A presença de Robin Wright é reforçada e não num sentido de puro marketing — longe disso. Antes porque, objetivamente, a sua presença surge reforçada no plano dramático e também criativo: primeiro, porque a sua personagem, a Primeira Dama Claire Underwood, adquire um peso muito particular nos bastidores da Casa Branca; depois, porque Wright volta a realizar dois episódios (nºs 9 e 12), aliás repetindo a tarefa que já assumira na segunda temporada (episódio nº 10).
A crescente importância de Claire, tanto em termos políticos como emocionais, acontece em paralelo com inevitáveis transformações no comportamento do marido, o Presidente Frank Underwood (Kevin Spacey). Dir-se-ia que a sua ânsia por um poder cada vez mais abrangente e com menos falhas se desenvolve a par da exposição de múltiplos sinais de vulnerabilidade emocional, facto, aliás, reforçado por todas as peripécias que envolvem Thomas Yates (Paul Sparks), o autor contratado por Frank para escrever a sua biografia.

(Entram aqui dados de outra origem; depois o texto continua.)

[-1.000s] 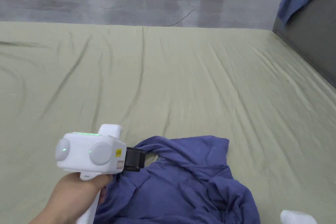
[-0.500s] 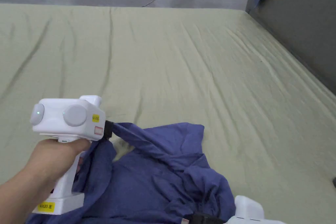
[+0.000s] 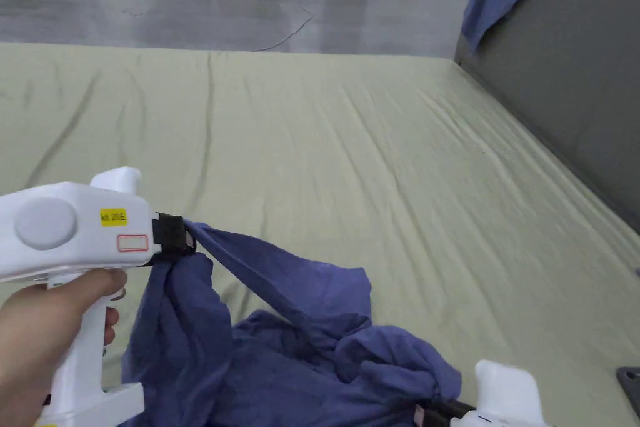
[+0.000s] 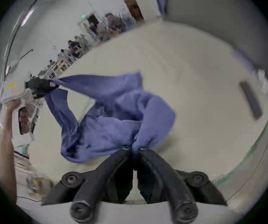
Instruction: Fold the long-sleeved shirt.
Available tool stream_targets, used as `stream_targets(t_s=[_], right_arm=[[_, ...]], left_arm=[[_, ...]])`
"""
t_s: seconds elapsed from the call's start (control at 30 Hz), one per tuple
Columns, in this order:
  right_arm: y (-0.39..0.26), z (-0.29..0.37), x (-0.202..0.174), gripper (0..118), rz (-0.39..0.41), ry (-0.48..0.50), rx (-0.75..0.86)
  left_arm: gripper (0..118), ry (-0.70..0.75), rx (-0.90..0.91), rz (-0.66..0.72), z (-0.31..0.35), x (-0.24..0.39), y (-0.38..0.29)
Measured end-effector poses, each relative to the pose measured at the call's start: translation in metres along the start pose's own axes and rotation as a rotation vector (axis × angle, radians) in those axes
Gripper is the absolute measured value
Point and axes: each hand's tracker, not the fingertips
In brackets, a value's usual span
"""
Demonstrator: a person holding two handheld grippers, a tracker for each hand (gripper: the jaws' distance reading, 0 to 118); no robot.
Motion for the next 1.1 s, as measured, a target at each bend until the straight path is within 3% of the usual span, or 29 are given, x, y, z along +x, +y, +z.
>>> stream_targets(t_s=[0.23, 0.33, 0.4, 0.47, 0.67, 0.83, 0.97, 1.1], right_arm=[[0.081, 0.071, -0.018, 0, 0.159, -0.086, 0.393], [0.135, 0.081, -0.024, 0, 0.155, -0.106, 0.47], [0.176, 0.084, -0.029, 0, 0.157, -0.095, 0.512], [0.218, 0.082, -0.041, 0, 0.208, -0.126, 0.558], [0.351, 0.05, -0.072, 0, 0.253, -0.148, 0.506], [0.432, 0.004, -0.104, 0, 0.273, -0.182, 0.418], [0.453, -0.044, -0.125, 0, 0.309, -0.225, 0.348], [0.427, -0.114, -0.127, 0, 0.328, -0.234, 0.252]], left_arm=[[3, -0.16, 0.307, 0.208, 0.112, 0.011, 0.01], [3, -0.198, 0.411, 0.296, 0.14, 0.012, 0.037], [3, -0.184, 0.465, 0.281, 0.152, 0.016, 0.062], [3, -0.12, 0.514, 0.257, 0.16, 0.021, 0.09], [3, -0.041, 0.562, 0.276, 0.159, 0.015, 0.192], [3, 0.024, 0.628, 0.212, 0.14, 0.004, 0.252], [3, 0.127, 0.61, 0.143, 0.108, -0.01, 0.271], [3, 0.194, 0.523, 0.154, 0.057, -0.044, 0.255]])
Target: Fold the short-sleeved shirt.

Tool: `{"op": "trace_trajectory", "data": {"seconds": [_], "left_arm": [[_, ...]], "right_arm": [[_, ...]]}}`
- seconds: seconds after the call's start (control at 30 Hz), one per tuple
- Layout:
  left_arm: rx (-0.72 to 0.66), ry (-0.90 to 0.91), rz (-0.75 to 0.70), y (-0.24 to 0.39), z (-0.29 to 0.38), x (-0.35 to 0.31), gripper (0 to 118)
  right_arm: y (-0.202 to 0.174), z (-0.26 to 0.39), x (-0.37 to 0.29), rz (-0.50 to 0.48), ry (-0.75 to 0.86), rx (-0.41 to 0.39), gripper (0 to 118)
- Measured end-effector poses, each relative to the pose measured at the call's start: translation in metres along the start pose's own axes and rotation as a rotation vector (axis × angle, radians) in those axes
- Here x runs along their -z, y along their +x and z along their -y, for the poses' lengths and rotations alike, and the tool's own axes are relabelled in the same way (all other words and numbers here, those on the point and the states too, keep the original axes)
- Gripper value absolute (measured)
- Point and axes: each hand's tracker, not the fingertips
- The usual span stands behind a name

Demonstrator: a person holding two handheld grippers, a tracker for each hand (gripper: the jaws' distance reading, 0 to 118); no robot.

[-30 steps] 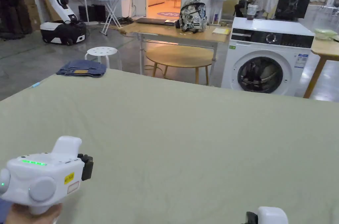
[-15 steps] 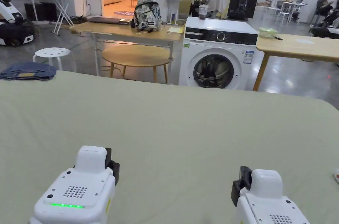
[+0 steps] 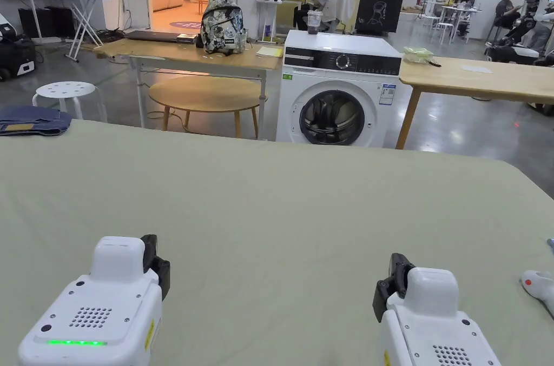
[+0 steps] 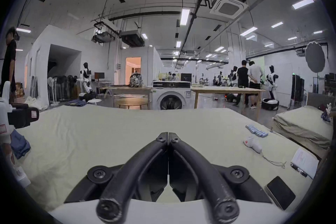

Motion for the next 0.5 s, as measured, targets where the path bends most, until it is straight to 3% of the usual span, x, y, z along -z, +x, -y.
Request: {"op": "trace_trajectory", "data": {"seconds": [0.5], "left_arm": [[-0.026, -0.007, 0.024, 0.001, -0.011, 0.005, 0]], "right_arm": [[-0.003, -0.001, 0.000, -0.022, -0.012, -0.008, 0]]}}
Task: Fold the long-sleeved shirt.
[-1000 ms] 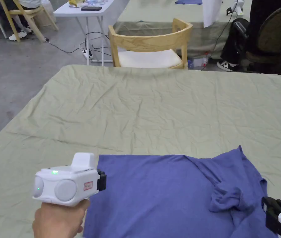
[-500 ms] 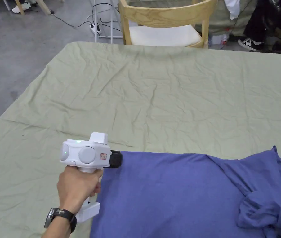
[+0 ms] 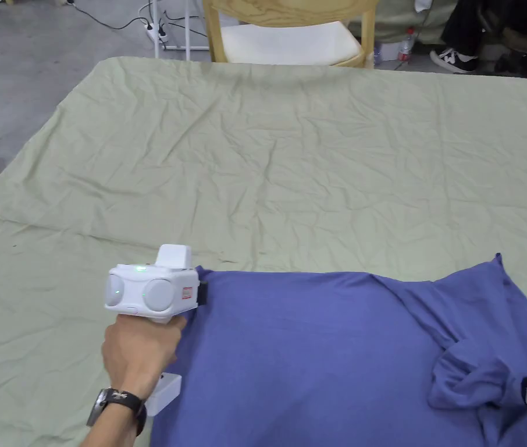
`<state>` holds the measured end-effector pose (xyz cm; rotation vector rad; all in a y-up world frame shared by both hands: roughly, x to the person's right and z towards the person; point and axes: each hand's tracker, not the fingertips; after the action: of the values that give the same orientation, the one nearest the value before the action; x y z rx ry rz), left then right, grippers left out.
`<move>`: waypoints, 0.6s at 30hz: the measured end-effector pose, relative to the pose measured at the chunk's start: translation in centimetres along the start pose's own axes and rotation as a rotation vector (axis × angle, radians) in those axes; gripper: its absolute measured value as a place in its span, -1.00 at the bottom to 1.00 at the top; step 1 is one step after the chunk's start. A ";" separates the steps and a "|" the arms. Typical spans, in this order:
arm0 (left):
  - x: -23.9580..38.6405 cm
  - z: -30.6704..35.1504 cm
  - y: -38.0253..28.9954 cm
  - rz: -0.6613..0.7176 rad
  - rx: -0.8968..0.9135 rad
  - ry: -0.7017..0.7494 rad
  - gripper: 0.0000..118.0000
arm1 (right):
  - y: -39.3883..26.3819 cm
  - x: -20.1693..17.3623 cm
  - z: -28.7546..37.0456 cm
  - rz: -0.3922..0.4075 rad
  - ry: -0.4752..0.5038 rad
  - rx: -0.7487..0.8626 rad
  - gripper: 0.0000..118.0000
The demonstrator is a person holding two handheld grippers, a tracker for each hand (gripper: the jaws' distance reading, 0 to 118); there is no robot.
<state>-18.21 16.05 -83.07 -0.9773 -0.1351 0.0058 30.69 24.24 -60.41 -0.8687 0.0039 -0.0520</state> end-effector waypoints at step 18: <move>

Em boa verdade, Frank surge transfigurado através de uma muito típica tragédia mediática dos nossos dias: as diferenças entre as memórias que emergem e a preservação de uma determinada imagem pública geram tensões que, inevitavelmente, não são fáceis de gerir.
Em todo o caso, sublinhe-se: peripécias como estas que aqui se resumem não constituem, de modo algum, um banal sintoma desse “voyeurismo” mais ou menos encapotado que, tantas vezes, é praticado pelo mais medíocre jornalismo “político”. Pode mesmo dizer-se que o seu tratamento reencontra o espírito de toda uma tradição de Hollywood que passa por autores clássicos como Otto Preminger (1905-1986) ou Billy Wilder (1906-2002). Curiosamente, tal tradição envolve a valorização de uma estrutura psicológica das ações que, nos nossos dias, tende a ser menosprezada pelas mais correntes visões tecnicistas (tanto do cinema como da televisão).
Por alguma razão, o peso do elenco é tão determinante na riqueza dramática da série. De facto, muito para além dos eventuais clichés que se pudessem colar às suas personagens, há aqui uma galeria de atores com talento e capacidade para expor as nuances (psicológicas, justamente) dos mais secretos comportamentos destes peões da cena política.
Destacar o par Spacey/Wright é quase uma redundância, de tal modo, desde o primeiro momento, eles se revelaram decisivos na complexidade humana de "House of Cards". Sublinhemos, por isso, as contribuições de Michael Kelly, no papel do dilacerado Doug Stamper, agora “regressado” à proteção do casal Underwood, e Molly Parker, uma atriz invulgar, de talento muito pouco reconhecido, que interpreta Jackie Sharp, personagem empurrada para um complexo vaivém de confiança/desconfiança com Frank. Também à maneira do classicismo de Hollywood, os secundários, mesmo os mais discretos, são sempre fundamentais.